Major applications of clustering are customer segmentation, image segmentation, etc.

Customer segmentation is the process of segregating a company’s potential customer base into discrete groups based on their needs, buying characteristics, etc. By doing so, businesses can better target individuals and augment sales by providing the customers with more tailored shopping experiences.

This article will focus on how we can carry out customer segmentation using K Means Clustering in Python.

We will be covering the following topics:

Data pre-processing for K-Means Clustering.
EDA and Visualizations of the dataset.
Building a K-Means Clustering model from scratch.
Visualizations, interpretations, and analysis of the clusters built.

Let’s get to coding now!

Importing the required libraries

import numpy as np
import pandas as pd
import matplotlib.pyplot as plt
import seaborn as sns
%matplotlib inline  
from sklearn.preprocessing import StandardScaler
from sklearn.cluster import KMeans
from sklearn.metrics import silhouette_score

We load our required dataset into the Python environment using the following code.

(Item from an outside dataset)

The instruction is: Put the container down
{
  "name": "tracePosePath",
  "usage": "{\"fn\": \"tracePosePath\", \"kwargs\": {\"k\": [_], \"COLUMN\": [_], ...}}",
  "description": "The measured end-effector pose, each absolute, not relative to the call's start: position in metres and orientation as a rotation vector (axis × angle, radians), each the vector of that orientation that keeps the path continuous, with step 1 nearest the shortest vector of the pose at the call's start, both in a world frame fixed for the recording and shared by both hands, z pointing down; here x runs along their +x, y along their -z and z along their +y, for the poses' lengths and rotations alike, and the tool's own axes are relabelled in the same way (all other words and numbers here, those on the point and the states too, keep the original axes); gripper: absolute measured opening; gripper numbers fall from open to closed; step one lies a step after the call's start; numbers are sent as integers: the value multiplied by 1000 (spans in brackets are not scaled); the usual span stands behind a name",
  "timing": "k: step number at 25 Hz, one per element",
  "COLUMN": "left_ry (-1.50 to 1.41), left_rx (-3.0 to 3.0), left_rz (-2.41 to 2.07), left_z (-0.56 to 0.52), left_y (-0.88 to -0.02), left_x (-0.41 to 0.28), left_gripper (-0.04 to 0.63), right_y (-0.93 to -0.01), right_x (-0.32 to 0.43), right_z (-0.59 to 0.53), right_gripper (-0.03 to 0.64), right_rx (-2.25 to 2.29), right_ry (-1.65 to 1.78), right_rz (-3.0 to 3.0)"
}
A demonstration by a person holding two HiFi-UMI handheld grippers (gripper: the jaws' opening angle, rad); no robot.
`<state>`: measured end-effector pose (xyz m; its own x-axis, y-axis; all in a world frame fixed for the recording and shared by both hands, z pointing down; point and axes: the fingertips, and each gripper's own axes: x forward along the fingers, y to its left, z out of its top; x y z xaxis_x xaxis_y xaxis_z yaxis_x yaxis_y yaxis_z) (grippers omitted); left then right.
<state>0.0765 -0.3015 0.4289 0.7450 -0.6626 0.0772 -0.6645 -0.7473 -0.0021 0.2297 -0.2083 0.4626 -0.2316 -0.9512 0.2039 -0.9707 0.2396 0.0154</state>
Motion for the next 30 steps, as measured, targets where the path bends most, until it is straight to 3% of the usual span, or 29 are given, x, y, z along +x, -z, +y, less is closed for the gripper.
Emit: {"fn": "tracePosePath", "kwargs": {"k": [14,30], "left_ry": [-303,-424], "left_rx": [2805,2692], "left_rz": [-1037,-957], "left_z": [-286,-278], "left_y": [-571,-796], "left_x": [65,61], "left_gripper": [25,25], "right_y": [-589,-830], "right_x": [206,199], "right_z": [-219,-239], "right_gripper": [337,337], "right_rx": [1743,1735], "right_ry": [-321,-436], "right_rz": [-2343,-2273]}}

Here, we assign ‘CustomerID’ as the index as it is the unique identifier for each customer.

data = pd.read_csv (‘Mall_Customers.csv’, index_col=’CustomerID’)

To check what’s inside our loaded dataset:

data.head()

The dataset initially consisted of 5 columns; ‘CustomerID’, ‘Gender’, ‘Age’, ‘Annual Income(k$)’, and ‘Spending Score(1–100)’. ‘CustomerID’ in no way helps us in our clustering analysis and can either be dropped or in this case assigned to as the index or identifier.

The information about the other 4 features are as follows:

Gender: It is a categorical data type that must be pre-processed and converted into numeric before deploying it into the model. It has 2 categories, i.e., ‘Male’ and ‘Female’
Age: It is of a numerical data type and contains the age of the customers(in years)
Annual Income: It is of a numerical data type and contains the annual income of the customers in 1000 Dollars.
Spending Score: It is also of a numerical data type and contains a score between 1–100 for a customer based on their spending behavior.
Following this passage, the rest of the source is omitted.